-------- Raw data --------
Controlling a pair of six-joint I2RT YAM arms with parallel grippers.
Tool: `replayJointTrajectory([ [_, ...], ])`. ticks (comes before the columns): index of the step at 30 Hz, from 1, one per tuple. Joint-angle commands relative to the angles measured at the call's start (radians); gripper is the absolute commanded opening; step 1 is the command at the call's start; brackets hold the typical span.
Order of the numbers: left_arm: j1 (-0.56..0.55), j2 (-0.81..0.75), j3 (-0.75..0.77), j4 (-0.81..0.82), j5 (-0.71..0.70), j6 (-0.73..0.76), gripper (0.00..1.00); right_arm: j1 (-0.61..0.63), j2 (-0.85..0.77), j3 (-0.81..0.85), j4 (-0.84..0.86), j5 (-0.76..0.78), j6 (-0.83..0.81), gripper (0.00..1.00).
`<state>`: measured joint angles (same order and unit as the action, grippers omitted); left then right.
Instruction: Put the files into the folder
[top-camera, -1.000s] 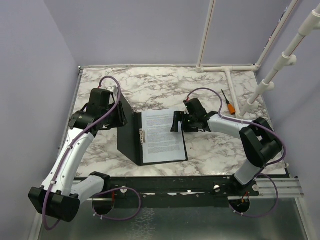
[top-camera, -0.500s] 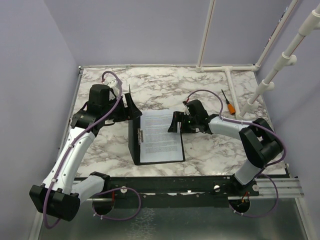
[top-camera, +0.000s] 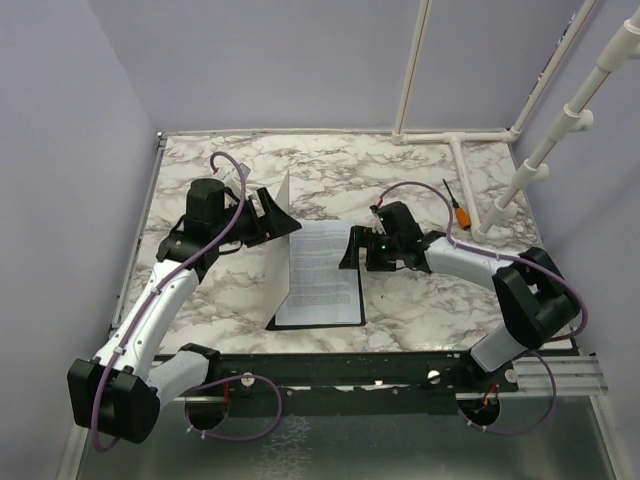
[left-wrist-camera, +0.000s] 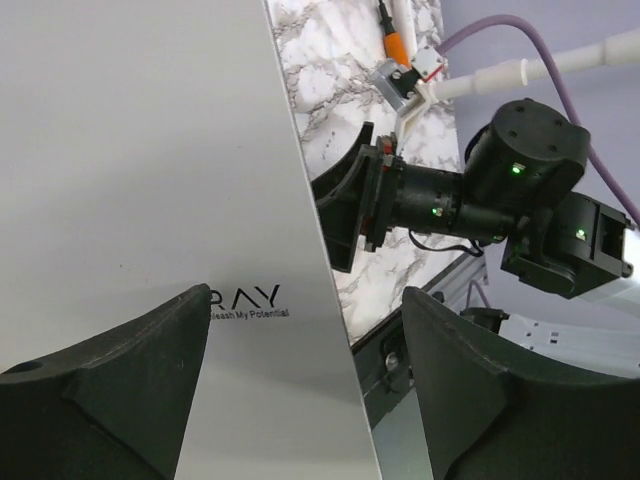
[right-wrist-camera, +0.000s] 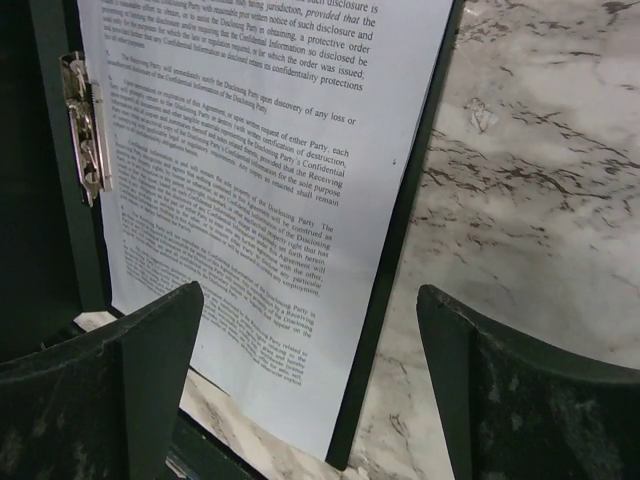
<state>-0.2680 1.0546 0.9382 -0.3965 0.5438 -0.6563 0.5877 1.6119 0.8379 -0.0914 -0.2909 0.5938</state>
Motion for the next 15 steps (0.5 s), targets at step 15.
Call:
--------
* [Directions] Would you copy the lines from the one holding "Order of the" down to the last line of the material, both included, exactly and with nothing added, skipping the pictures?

* [Reply]
Order of the numbers: left_arm: j1 (-0.56..0.55), j2 (-0.81..0.75), j3 (-0.75..0.77), j4 (-0.81..0.82), j5 (-0.71..0.70), j6 (-0.73..0.76), gripper (0.00..1.00); right_arm: j1 (-0.61..0.63), j2 (-0.85..0.77), j3 (-0.81..0.85), j4 (-0.84..0.86), j5 (-0.76..0.78), j6 (-0.83..0.81), gripper (0.00..1.00).
`<state>`: measured joint angles (same order and unit as the action, grippers omitted); left then right.
Instruction: Put the files into the folder
[top-camera, -1.000s] 
[top-camera, -0.500s] 
[top-camera, +0.000s] 
[left-wrist-camera, +0.000s] 
[right-wrist-camera, +0.000s] 
<state>-0.2680 1.0546 0.9382 -0.3965 0.5438 -0.6563 0.5877 1.6119 0.8379 -0.0914 -0.2909 0.5938</state>
Motion for the next 15 steps (0.5 s), targets at step 15.
Call:

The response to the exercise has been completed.